* BRIEF
An exact copy of the data is required. No picture may appear in it.

* DATASET EXCERPT

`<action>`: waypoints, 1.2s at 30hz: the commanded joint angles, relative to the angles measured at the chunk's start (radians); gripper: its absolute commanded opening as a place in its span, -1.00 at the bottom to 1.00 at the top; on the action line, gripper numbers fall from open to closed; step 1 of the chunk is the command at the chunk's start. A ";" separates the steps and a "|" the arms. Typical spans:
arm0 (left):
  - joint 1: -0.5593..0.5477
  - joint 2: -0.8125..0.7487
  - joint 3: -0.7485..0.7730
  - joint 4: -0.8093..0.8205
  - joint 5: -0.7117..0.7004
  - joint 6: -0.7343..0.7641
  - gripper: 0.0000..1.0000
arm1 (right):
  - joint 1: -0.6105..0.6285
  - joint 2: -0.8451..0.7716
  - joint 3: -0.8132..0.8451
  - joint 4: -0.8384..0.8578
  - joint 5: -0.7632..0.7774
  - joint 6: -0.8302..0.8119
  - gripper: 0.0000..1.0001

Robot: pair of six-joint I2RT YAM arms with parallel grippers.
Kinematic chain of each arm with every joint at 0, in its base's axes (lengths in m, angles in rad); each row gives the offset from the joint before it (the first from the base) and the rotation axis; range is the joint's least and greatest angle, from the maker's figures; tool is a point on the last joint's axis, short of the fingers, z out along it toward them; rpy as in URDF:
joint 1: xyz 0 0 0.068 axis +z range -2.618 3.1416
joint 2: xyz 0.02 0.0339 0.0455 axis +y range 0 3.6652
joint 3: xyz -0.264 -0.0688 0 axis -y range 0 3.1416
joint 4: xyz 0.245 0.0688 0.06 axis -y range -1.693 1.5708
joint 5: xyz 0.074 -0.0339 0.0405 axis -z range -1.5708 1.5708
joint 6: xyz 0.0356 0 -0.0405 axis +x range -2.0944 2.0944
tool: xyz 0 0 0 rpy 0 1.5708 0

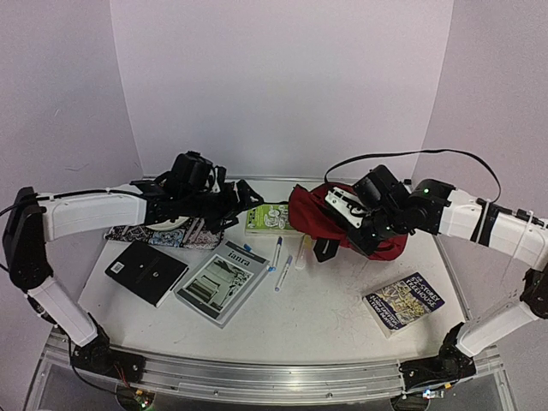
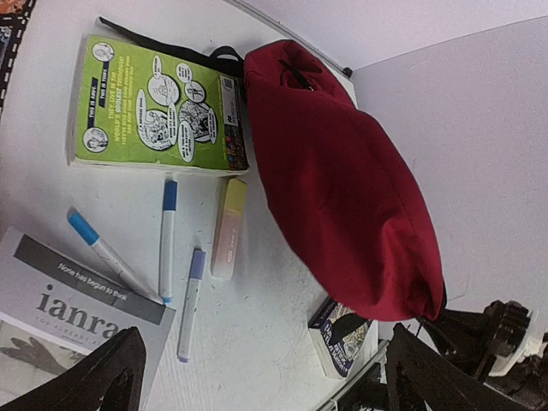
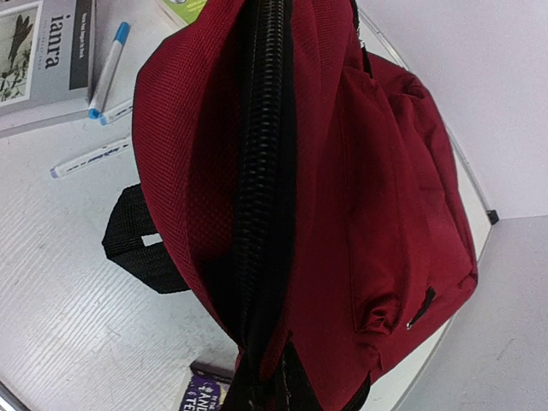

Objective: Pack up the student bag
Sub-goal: Pass from the right arm to the left

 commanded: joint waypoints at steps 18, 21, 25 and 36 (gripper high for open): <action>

* WRITTEN SOLUTION
`<action>`: waypoints, 1.2s at 30hz: the commanded joint angles, relative to the angles measured at the chunk's start (radians); gripper: its absolute commanded opening as a place in its span, -1.00 at the bottom to 1.00 at the top; on the action line, gripper numbers fall from open to closed; step 1 of the chunk is the command at the chunk's start. A ";" separates the steps and a "|" the arms. Typical spans:
arm0 (left):
  - joint 1: -0.5593..0.5477
  - joint 2: -0.8125..0.7487
  - joint 3: -0.7485..0.7730
  - joint 4: -0.8093..0.8205
  - joint 5: -0.7117..0.7004
  - joint 6: -0.7343..0.7641
  - gripper: 0.0000..1.0000
arm1 (right):
  - joint 1: -0.6105..0.6285
  - joint 2: -0.8451..0.7716
  - joint 3: -0.8132..0.8451
  - joint 4: -0.8384..0.8578
  - joint 5: -0.7632..0.7774
  - joint 6: -0.8302..0.8119
  - gripper: 0.0000..1.0001

Robot: pair of six-joint I2RT YAM arms with parallel grippers.
Kinematic chain of each arm with every joint at 0, in its base's axes (lengths in m, angles in rad); each row gives the offset from the joint before it (the first from the base) and the rotation axis; range is the joint's least and greatest angle, from the maker's figures; tool is a point on the last joint's axis, short of the fingers, z out along it toward them; rpy as in URDF:
joint 1: xyz 0 0 0.068 axis +z range -2.618 3.1416
joint 2: xyz 0.02 0.0339 0.0455 axis +y range 0 3.6652
joint 3: xyz -0.264 -0.0688 0 axis -y range 0 3.1416
joint 4: xyz 0.245 0.0688 0.06 axis -y range -1.693 1.5708
joint 5: xyz 0.074 -0.0339 0.0405 axis -z range -1.5708 1.5708
joint 6: xyz 0.0356 0 -0.0405 axis +x range -2.0944 2.0944
tool: xyz 0 0 0 rpy 0 1.5708 0


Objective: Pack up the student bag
Sub-goal: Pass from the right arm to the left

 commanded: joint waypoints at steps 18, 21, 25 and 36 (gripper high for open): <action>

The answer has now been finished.